What you need to know today.

Palo Alto Networks has acknowledged active exploitation of a critical authentication bypass vulnerability in its PAN-OS software, specifically affecting the GlobalProtect portal and gateway. Tracked as CVE-2026-0257, the flaw allows unauthenticated attackers to bypass security restrictions and establish unauthorized VPN connections. This vulnerability was added to the CISA Known Exploited Vulnerabilities (KEV) catalog, highlighting its immediate threat. Multiple security outlets, including CyberScoop and Dark Reading, reported on the escalating situation, emphasizing the urgency for organizations to patch their systems.

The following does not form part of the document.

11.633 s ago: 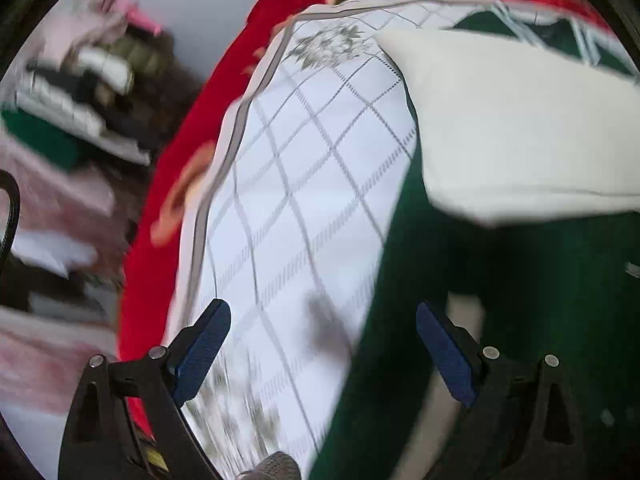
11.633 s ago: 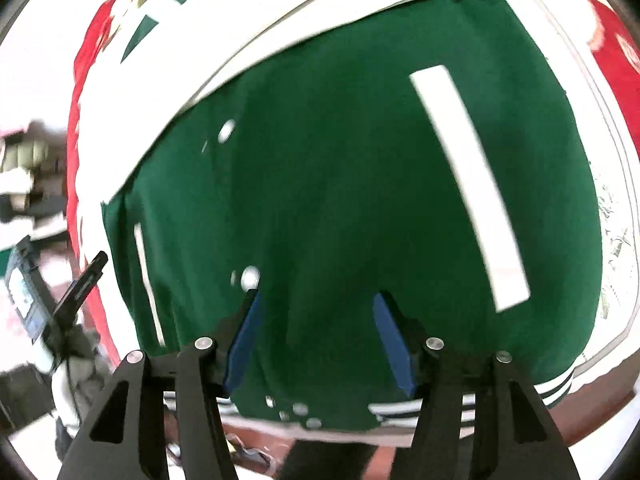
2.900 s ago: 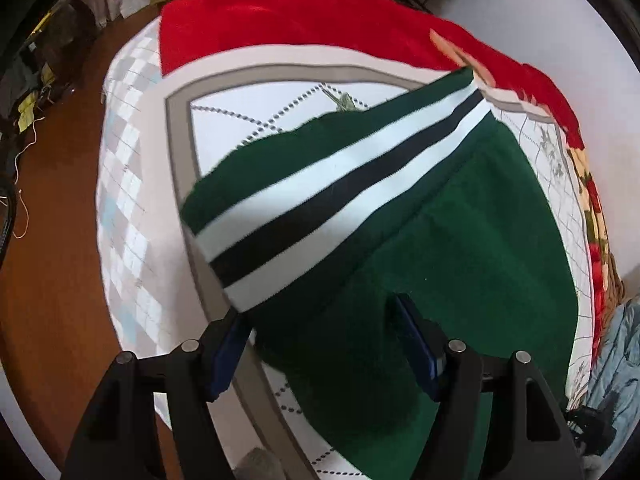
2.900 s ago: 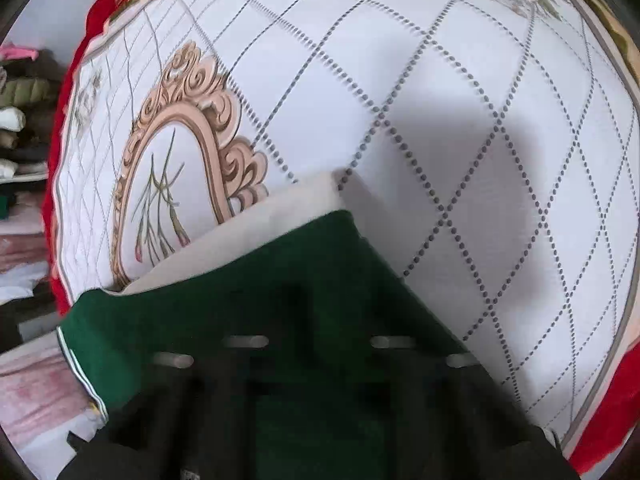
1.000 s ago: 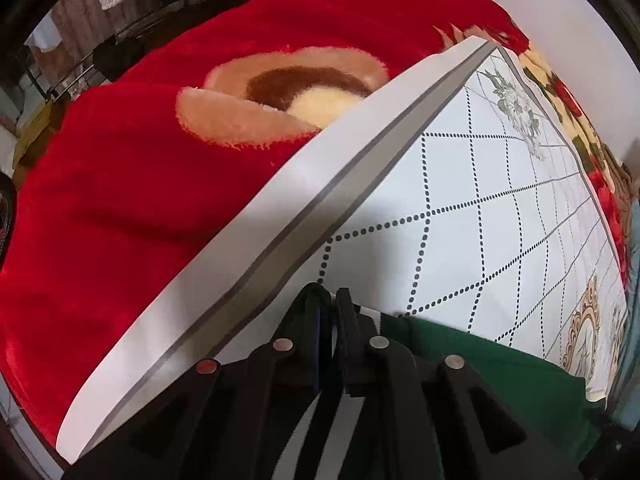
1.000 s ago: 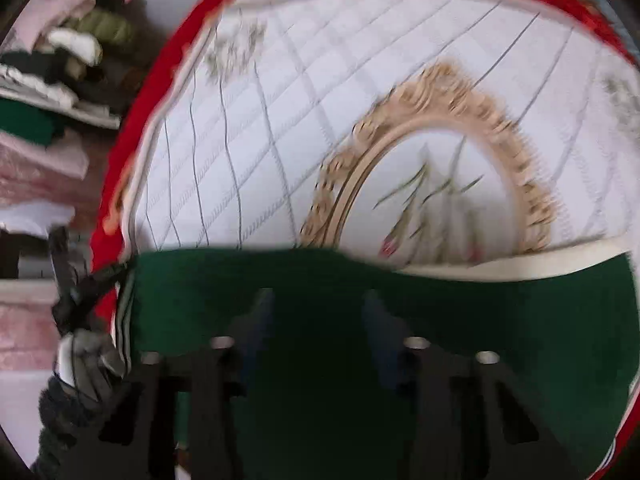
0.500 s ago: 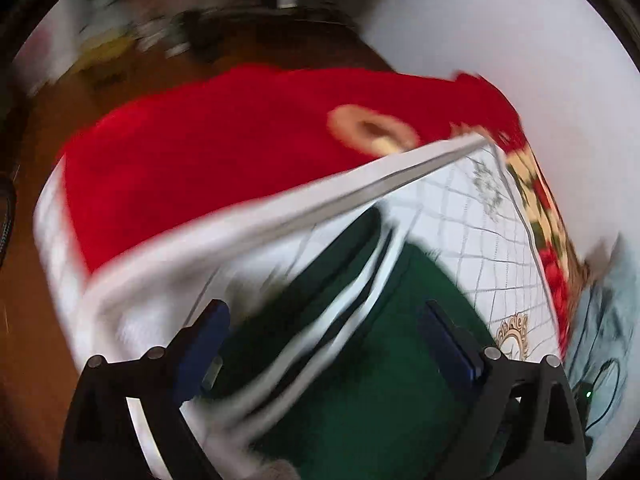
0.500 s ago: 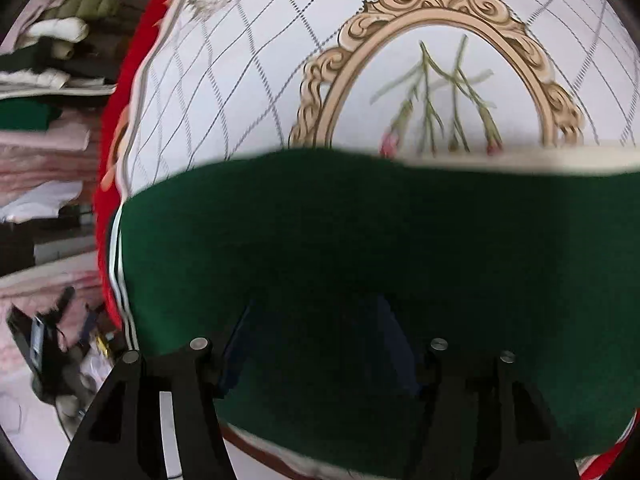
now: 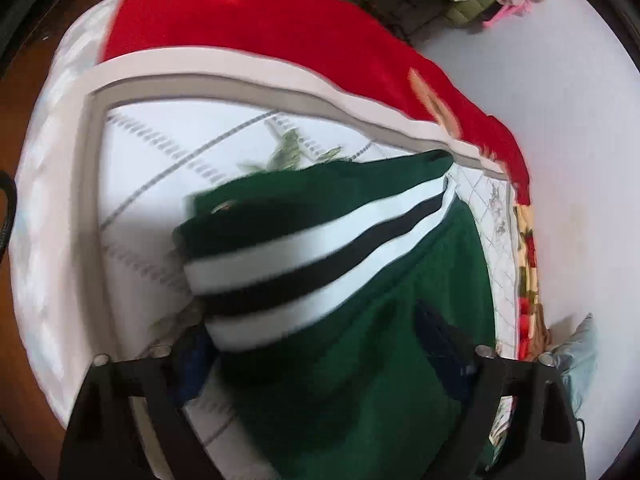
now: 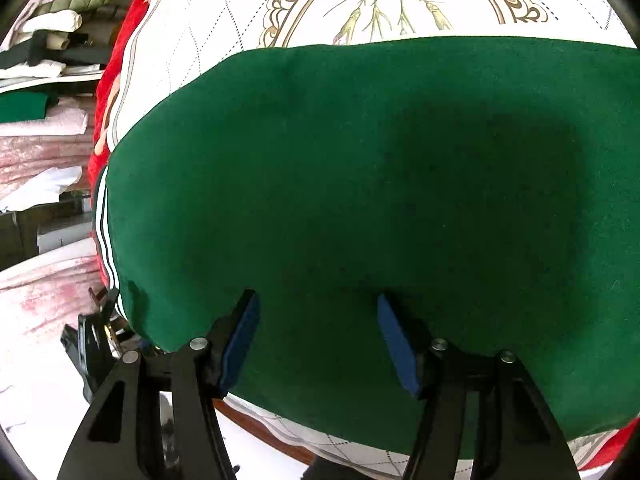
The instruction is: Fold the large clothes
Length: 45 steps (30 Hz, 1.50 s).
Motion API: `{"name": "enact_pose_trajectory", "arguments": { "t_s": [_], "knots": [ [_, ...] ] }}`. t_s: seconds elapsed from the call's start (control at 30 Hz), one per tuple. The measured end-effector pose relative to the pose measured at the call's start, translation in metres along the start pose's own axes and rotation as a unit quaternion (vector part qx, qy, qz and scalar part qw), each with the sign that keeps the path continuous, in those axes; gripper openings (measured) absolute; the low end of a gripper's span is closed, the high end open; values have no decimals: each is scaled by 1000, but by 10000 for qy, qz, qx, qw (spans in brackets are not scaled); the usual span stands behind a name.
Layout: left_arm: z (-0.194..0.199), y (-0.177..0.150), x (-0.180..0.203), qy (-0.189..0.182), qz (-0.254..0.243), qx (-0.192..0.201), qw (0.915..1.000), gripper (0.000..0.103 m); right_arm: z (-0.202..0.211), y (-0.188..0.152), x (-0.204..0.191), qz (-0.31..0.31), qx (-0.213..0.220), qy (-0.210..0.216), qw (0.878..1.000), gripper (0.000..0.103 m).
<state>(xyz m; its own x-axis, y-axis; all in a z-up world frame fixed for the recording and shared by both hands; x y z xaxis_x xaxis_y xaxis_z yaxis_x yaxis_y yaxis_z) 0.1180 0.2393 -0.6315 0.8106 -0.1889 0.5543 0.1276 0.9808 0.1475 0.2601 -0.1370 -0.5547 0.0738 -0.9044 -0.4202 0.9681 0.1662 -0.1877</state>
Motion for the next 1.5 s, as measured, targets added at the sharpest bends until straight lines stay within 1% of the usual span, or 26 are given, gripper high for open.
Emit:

The company has released security advisories and patches, urging customers to upgrade to fixed versions to mitigate the risk of further compromise.

A significant wave of critical SQL injection vulnerabilities has been disclosed across various software products, with many lacking immediate vendor patches or clear mitigation guidance. Notably, CVE-2026-42298 in Postiz Solutions' AI social media scheduling tool and CVE-2024-13152 in BSS Software's Mobuy Online Machinery Monitoring Panel are among those with a CVSS score of 10.0. Other affected products include WordPress plugins like AI Copilot Content Generator (CVE-2026-48879) and Contest Gallery Pro (CVE-2026-42680), as well as devices from Totolink (CVE-2026-10187) and SDMC (CVE-2026-24444). The sheer volume and critical nature of these SQL injection flaws across diverse applications underscore a widespread risk, particularly for systems that handle sensitive data or user authentication.

Several other critical vulnerabilities have been identified across different vendors, posing significant risks to users. CVE-2018-25412, an arbitrary file upload vulnerability in Delta SQL 1.8.2, allows unauthenticated attackers to upload malicious PHP files. Additionally, multiple SQL injection vulnerabilities have been reported in products from Fayton Software and Consulting Services (CVE-2024-13150), Auto Service Software (CVE-2024-13151), Arma Store (CVE-2024-13149), Mavi Yeşil Software (CVE-2024-12364), Eron Software (CVE-2024-12150), Mobilteg Mobile Informatics (CVE-2024-12143), Finder (CVE-2024-12144), Merkur Software (CVE-2024-13147), Yukseloglu (CVE-2024-13148), Elra (CVE-2023-1547), Adam Retail Automation Systems (CVE-2023-1508), and As Koc Energy (CVE-2023-1050). The widespread nature of these SQL injection flaws, many of which affect business-critical applications, warrants careful attention and prompt patching where available.